• _Assignment_: Report back each line of the data that contains the word "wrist".

• _Extracted records_:
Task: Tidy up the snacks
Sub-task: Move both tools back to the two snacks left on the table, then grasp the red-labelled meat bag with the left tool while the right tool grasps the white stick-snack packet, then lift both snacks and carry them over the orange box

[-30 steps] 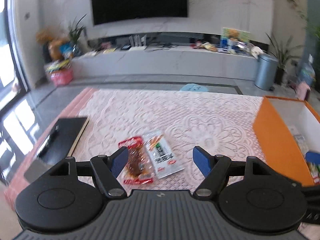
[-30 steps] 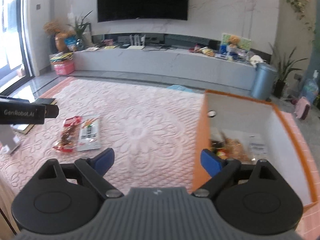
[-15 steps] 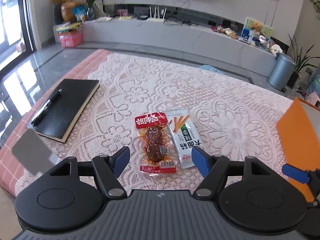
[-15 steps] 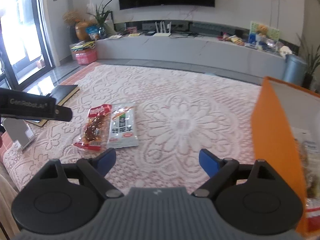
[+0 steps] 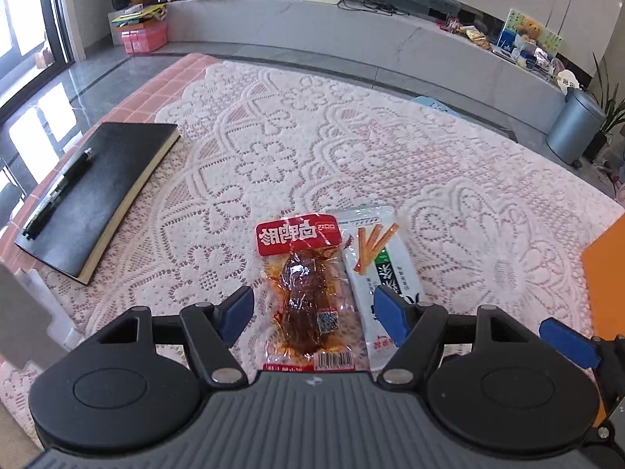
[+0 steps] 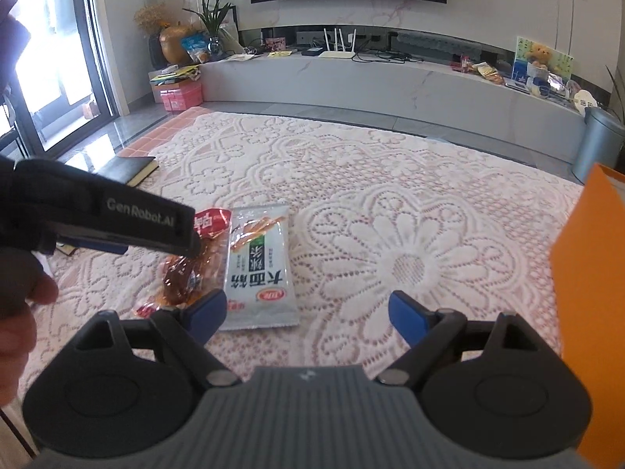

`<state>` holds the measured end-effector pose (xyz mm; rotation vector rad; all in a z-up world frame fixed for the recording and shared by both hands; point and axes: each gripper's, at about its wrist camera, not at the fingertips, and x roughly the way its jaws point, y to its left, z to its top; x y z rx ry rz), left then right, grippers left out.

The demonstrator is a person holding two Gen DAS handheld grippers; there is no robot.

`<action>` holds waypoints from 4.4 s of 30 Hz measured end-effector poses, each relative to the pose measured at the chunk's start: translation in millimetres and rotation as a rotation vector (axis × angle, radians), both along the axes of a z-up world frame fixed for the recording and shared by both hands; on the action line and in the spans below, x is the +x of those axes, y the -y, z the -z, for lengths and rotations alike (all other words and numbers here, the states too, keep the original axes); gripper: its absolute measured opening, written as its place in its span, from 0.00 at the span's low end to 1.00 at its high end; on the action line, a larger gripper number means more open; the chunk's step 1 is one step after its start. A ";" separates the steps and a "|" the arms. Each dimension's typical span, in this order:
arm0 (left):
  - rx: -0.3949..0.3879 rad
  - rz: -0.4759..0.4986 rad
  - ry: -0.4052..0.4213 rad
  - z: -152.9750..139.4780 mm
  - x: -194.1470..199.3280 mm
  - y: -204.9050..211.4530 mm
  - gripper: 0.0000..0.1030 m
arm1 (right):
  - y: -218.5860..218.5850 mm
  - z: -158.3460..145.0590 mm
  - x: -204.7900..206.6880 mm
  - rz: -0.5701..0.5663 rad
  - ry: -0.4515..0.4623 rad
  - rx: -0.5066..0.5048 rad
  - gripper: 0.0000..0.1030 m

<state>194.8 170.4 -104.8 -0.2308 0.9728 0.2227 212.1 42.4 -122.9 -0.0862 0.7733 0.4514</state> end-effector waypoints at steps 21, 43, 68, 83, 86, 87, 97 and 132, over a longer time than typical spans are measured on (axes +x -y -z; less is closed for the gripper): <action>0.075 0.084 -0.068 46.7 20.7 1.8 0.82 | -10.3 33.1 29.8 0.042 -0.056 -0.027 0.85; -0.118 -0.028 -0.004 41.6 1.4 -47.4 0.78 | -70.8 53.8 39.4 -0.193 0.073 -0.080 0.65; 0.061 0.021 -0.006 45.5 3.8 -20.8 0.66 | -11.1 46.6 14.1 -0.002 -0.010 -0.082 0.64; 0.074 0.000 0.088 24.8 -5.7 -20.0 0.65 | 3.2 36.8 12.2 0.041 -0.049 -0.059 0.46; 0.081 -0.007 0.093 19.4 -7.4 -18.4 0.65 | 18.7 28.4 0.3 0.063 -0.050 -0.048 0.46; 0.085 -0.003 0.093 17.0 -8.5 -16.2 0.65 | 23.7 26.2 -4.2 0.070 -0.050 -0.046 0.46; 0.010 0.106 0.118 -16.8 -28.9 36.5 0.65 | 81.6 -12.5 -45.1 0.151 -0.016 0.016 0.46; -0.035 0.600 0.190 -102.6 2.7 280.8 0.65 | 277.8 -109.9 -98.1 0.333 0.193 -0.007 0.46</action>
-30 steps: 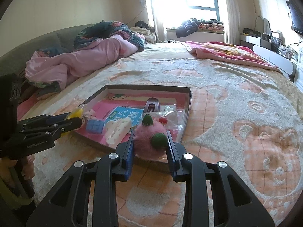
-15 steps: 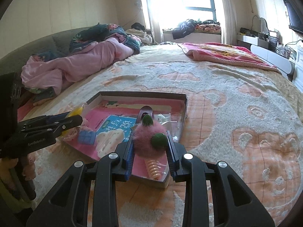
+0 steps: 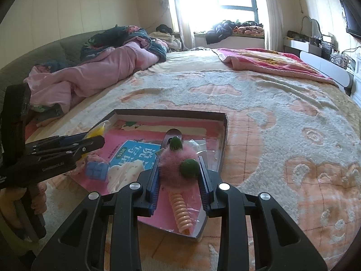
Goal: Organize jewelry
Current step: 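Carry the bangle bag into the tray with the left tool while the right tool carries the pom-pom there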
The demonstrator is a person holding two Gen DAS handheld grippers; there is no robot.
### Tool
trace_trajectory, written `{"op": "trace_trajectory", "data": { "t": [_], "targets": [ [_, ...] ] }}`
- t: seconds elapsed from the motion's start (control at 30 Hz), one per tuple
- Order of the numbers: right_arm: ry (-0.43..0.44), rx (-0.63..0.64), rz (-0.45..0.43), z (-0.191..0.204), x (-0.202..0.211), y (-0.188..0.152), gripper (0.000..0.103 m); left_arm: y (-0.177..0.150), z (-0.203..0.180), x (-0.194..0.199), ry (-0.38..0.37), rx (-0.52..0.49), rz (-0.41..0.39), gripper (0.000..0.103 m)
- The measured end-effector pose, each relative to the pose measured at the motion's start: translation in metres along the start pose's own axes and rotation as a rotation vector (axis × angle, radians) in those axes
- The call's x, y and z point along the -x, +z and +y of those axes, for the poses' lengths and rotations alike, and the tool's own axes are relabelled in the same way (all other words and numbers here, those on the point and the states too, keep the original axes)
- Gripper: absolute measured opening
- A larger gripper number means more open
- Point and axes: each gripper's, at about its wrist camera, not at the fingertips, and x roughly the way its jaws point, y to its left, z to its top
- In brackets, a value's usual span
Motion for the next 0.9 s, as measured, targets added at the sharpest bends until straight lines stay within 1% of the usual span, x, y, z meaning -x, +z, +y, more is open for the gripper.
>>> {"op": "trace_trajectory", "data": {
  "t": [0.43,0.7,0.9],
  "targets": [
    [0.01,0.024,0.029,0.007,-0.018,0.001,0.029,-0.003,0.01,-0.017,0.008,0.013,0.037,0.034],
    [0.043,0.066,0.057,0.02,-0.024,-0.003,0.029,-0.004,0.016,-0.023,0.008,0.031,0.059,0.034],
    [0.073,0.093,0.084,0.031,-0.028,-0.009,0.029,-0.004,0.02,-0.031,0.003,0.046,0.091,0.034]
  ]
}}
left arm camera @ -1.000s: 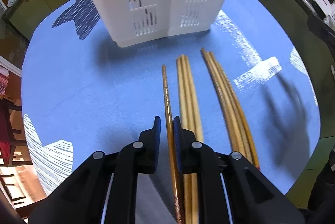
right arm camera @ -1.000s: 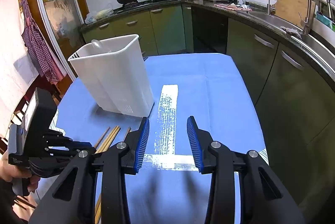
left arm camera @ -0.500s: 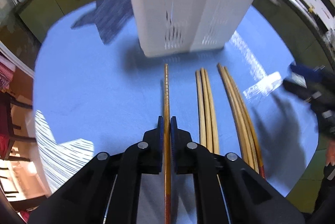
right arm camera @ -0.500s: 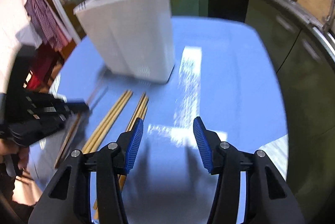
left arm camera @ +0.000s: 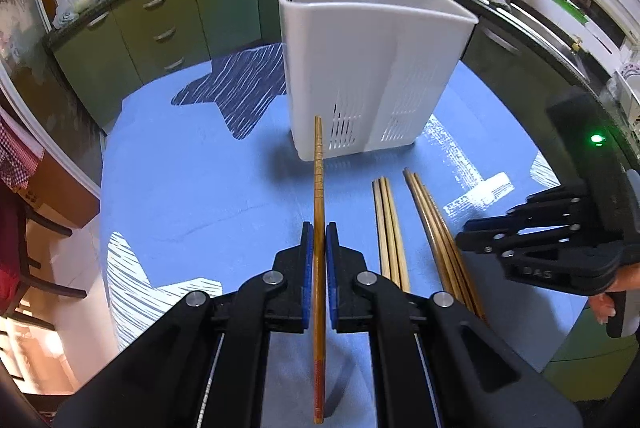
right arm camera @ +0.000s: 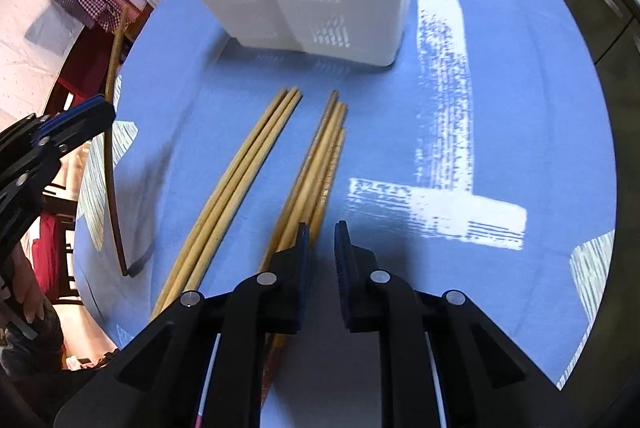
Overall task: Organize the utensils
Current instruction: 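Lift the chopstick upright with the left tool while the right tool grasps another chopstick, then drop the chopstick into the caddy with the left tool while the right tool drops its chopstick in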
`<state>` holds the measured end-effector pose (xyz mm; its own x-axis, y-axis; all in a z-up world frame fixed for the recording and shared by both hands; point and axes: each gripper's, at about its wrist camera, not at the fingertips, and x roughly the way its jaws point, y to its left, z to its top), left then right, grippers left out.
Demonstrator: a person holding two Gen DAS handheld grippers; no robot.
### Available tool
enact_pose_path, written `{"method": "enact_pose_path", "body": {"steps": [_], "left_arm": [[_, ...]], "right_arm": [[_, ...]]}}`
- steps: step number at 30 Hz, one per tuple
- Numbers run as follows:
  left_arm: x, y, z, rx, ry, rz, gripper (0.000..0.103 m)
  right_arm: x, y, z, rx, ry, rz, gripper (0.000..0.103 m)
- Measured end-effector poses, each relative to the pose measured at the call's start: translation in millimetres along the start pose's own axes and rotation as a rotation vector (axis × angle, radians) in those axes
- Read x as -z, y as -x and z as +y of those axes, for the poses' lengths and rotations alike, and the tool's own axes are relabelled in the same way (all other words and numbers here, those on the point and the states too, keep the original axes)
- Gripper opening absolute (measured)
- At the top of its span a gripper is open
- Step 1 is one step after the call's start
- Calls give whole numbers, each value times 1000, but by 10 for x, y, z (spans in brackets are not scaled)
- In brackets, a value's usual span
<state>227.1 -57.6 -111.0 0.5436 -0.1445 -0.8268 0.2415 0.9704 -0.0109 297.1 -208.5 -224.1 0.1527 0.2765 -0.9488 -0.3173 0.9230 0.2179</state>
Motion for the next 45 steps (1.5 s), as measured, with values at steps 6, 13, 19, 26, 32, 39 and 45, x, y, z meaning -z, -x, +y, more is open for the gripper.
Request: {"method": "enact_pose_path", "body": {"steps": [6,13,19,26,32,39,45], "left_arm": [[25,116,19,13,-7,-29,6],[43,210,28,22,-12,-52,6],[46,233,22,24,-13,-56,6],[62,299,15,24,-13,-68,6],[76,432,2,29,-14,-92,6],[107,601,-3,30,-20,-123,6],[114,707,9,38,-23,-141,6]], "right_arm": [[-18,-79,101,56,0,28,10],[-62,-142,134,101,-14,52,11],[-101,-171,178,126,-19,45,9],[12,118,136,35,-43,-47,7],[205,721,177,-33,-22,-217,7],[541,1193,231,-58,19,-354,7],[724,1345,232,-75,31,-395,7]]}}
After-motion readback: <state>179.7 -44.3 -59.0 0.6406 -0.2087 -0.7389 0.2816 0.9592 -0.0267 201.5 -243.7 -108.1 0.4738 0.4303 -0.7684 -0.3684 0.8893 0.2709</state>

• _The completed task_:
`<state>` holds the measured end-effector pose (xyz mm; rotation vector rad; all in a z-up world frame fixed for the recording and shared by both hands; point and axes: each gripper's, at about its wrist camera, not at the fingertips, and x roughly the way its jaws point, y to its left, z to its top; x y z rx ry rz), left then right, grippers left out.
- Point and axes: each gripper's, at about its wrist camera, not at the fingertips, and x roughly the way its jaws point, y to its left, z to its top
`<state>` holds the measured end-effector pose (xyz mm; its own x-axis, y-axis; all in a z-up world frame fixed for the recording and shared by both hands; point and axes: each gripper's, at about its wrist camera, not at the fingertips, and x roughly the way its jaws point, y to its left, z to its top), left then right, grippers left out.

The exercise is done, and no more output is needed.